First, sorry to hear about that brutal price hike. To answer your question: if you were to ask the ratbag part of me, I would say grab the hammer and belt a nail into that wall immediately (that is unless of course it’s asbestos, in which case absolutely not – worth checking that in Sydney). If you’re worried about losing ya bond or the possible punishment of a real estate agent clicking it at ya, you’ll need three things to get away with it undetected:
- 1 small tub of Spakfilla or some wall gap filler
- A small amount of 80-100 grit sandpaper
- A $5 colour-matched sample tub of paint to hide the evidence when it’s inspection time
If you can’t be bothered piling on more anxiety in your world, then 3M-hook that frame up and pray it doesn’t take the paint with it when you pull it off.

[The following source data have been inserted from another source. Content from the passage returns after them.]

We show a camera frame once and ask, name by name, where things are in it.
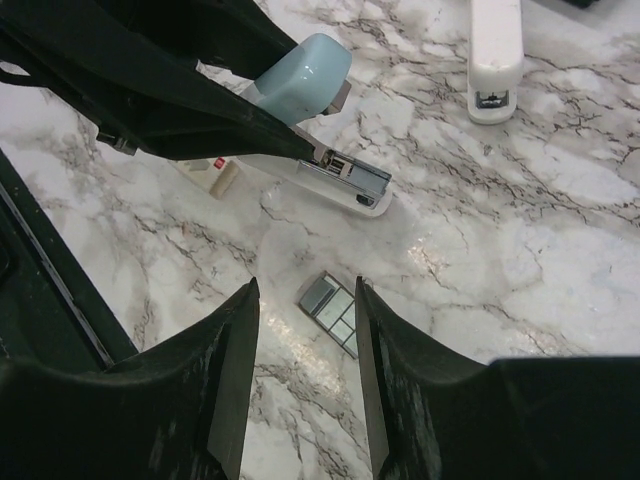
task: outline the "marble countertop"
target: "marble countertop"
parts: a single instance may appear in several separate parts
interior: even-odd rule
[[[466,113],[466,0],[262,2],[353,52],[345,110],[307,128],[393,174],[374,220],[249,167],[216,201],[47,91],[0,86],[0,147],[140,349],[258,278],[245,479],[370,478],[357,363],[294,304],[323,270],[479,361],[640,353],[635,3],[523,0],[519,109],[486,127]]]

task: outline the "open stapler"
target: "open stapler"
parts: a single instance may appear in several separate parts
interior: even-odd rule
[[[0,81],[46,87],[94,122],[97,139],[175,161],[234,155],[366,216],[391,201],[387,172],[297,125],[337,113],[351,55],[298,45],[251,0],[3,0]],[[236,95],[198,62],[254,82]]]

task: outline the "white marble surface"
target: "white marble surface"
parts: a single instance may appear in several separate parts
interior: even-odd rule
[[[640,8],[523,0],[515,117],[469,122],[466,0],[262,2],[354,54],[343,114],[310,131],[394,175],[381,218],[249,168],[222,201],[166,161],[96,144],[47,92],[0,86],[0,147],[139,348],[256,276],[262,320],[243,475],[370,478],[358,367],[294,305],[369,278],[455,350],[640,353]]]

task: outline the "robotic arm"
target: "robotic arm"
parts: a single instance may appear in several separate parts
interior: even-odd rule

I’m very lucky to have a pretty rad landlord that I could yarn to about these things, so I reckon if you also are in a similarly lucky spot (not holding out much hope with that price hike) I’d err on the side of a politely worded email saying something along the lines of, “Oi friendo, mind if I hang up a few pickies on the wall? Promise I’ll fill the holes and paint over them later.”
This bravery, either way, not only benefits you but paves the way for future art lovers alike.
But let’s get real, the first option is probably the go. I’m sure the extra 1000 bucks a month they’re pocketing can cover a few 3mm thick holes in the f---ing gyprock.
Best of luck at the hardware store.
Nat’s What I Reckon is a comedian, musician, mental author advocate and bestselling author.
The Sydney Comedy Festival runs from April 22 to May 19.